Dear Job, and Routing Working Group, I have been reading this thread with interest! As RIPE NCC employee I am happy to see this as a proposed policy. In my role I do not want to comment on the merit of the policy itself, at least not in any formal sense, but I believe that sharing technical and/or implementation related observations would be helpful. I am responding to the original email, not because I am unware of valuable comments that were made, but because I would like to make some additional technical observations that were not yet raised. See in-line:
On 25 Feb 2025, at 13:05, Job Snijders <job@sobornost.net> wrote:
Dear all,
I'd like to propose a mechanism to automatically prune dead branches in the RPKI directly subordinate to RIPE NCC. Below is the policy proposal text that I have in mind.

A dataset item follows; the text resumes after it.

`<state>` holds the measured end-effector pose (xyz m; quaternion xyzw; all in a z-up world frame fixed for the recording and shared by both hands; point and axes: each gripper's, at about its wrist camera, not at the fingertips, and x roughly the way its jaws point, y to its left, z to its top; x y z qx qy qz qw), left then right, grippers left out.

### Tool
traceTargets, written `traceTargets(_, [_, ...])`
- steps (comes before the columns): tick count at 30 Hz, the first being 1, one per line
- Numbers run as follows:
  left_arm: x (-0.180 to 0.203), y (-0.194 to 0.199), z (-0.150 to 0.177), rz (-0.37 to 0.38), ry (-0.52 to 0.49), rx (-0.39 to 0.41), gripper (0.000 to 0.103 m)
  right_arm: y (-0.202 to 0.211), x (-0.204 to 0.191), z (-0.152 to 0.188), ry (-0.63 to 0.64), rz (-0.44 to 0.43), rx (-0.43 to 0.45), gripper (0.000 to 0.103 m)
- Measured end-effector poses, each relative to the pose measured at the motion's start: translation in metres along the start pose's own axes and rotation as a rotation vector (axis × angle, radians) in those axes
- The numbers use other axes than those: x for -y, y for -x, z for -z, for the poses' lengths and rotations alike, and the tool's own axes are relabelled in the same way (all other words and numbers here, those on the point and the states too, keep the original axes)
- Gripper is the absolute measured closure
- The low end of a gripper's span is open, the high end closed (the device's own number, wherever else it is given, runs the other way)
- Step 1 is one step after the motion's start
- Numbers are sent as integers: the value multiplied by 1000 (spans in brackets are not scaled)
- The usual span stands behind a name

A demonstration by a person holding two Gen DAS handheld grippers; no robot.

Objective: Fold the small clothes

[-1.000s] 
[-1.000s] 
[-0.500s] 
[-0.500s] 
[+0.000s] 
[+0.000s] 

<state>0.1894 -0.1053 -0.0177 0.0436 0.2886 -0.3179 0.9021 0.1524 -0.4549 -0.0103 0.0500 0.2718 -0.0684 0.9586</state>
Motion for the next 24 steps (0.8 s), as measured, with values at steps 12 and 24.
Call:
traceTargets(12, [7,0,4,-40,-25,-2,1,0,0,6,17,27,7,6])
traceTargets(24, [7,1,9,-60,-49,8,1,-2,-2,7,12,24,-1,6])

In short: RIPE NCC should revoke a Delegated CA's certificate when absolutely no "sign of life" (valid Manifest) has been observed for over a 100 days.
It probably is good to have some discussion around:
* should perpetually broken Delegated CA setups be culled at some point?
I will leave the policy answer to this to the community. But let me share "prior art": From my previous employment I know that nic.br have a similar process for their member CAs. All of their member CAs are "delegated". This may not be apparent because most of them publish through a publication server and repository provided by nic.br. In any case, nic.br monitors for CAs that have gone offline and "prune" them if they are not restored in a given time. I am not entirely sure what timeline they use, and if it's an automated or manual process, but I believe it is less than 100 days.
* is the continuous lack of a valid current manifest for a 100 day period of time a good indicator for "Delegated CA brokenness"?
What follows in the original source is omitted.